Task details: Starting at the line holding "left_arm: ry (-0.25" and finishing at the line holding "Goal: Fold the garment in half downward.", transcribe the material exactly, keeping both ends but no pictures.

───

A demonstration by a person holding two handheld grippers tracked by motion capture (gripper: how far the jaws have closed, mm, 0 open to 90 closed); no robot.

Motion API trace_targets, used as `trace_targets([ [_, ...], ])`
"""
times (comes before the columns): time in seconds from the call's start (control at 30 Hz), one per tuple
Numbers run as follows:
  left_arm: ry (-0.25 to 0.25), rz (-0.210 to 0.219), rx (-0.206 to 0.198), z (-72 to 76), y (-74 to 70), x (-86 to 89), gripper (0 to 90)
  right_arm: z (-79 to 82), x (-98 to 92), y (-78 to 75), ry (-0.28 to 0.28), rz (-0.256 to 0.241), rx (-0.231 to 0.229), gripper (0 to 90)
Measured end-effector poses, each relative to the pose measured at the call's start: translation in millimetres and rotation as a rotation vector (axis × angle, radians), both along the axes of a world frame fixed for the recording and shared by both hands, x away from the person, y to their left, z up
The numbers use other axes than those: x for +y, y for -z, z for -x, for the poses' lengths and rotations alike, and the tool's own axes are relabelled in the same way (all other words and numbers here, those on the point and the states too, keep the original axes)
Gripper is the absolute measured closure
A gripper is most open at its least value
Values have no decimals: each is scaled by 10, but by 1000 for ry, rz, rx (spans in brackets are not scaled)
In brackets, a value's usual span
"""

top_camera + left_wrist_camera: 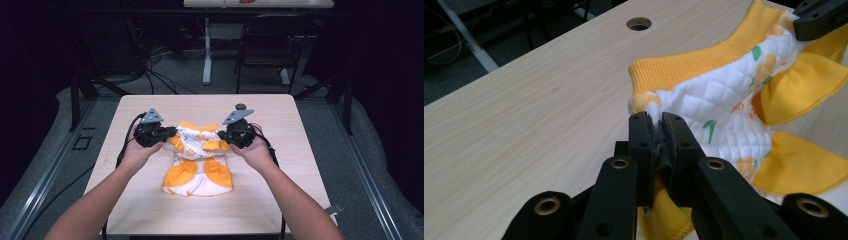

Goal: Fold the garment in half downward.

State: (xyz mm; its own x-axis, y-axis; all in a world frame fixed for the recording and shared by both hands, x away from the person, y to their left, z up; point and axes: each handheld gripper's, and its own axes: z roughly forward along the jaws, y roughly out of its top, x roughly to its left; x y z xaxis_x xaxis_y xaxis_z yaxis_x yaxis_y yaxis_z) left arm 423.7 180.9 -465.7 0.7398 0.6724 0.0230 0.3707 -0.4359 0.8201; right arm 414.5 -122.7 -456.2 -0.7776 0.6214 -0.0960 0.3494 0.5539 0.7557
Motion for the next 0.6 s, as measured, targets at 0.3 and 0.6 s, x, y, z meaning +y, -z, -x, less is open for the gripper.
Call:
trace_targets([
  [0.3, 5, 6, 9, 48, 26, 44, 836, 79, 41, -24, -31, 23, -2, 884],
  [0.6, 14, 1, 21, 105, 74, 59, 836, 131, 66, -14, -42, 46, 5, 886],
])
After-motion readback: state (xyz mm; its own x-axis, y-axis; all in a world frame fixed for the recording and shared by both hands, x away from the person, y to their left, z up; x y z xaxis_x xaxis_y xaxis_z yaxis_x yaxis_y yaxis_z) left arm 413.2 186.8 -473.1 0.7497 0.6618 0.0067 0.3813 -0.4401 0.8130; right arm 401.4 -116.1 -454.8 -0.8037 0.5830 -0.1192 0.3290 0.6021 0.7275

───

Your solution:
  left_arm: ry (-0.25 to 0.25), rz (-0.210 to 0.219), rx (-0.206 to 0.198), z (-72 to 76), y (-74 to 70), x (-86 to 89), gripper (0 to 90)
  right_arm: z (-79 to 82), x (-98 to 92), y (-78 to 75), ry (-0.28 to 0.28), rz (-0.256 to 0.241), rx (-0.231 to 0.229), gripper (0 to 90)
Measured end-effector poses, each relative to the pose measured at the call's start: translation in millimetres and rotation as a rotation vector (axis × angle, radians), both along the axes of a world frame fixed for the recording and shared by both hands, x away from the person, y to their left, z up
The numbers use other axes than those: x for +y, y for -z, z for -x, for the poses' lengths and rotations alike, and the tool's own axes are relabelled in the same way (all other words and numbers here, those on the point and the states too, keep the original axes)
Gripper is the absolute measured closure
A gripper is most open at its least value
Values have no decimals: each is scaled by 10, but by 1000 for ry, rz, rx (spans in brackets are not scaled)
In brackets, a value's usual span
"""

top_camera + left_wrist_camera: 

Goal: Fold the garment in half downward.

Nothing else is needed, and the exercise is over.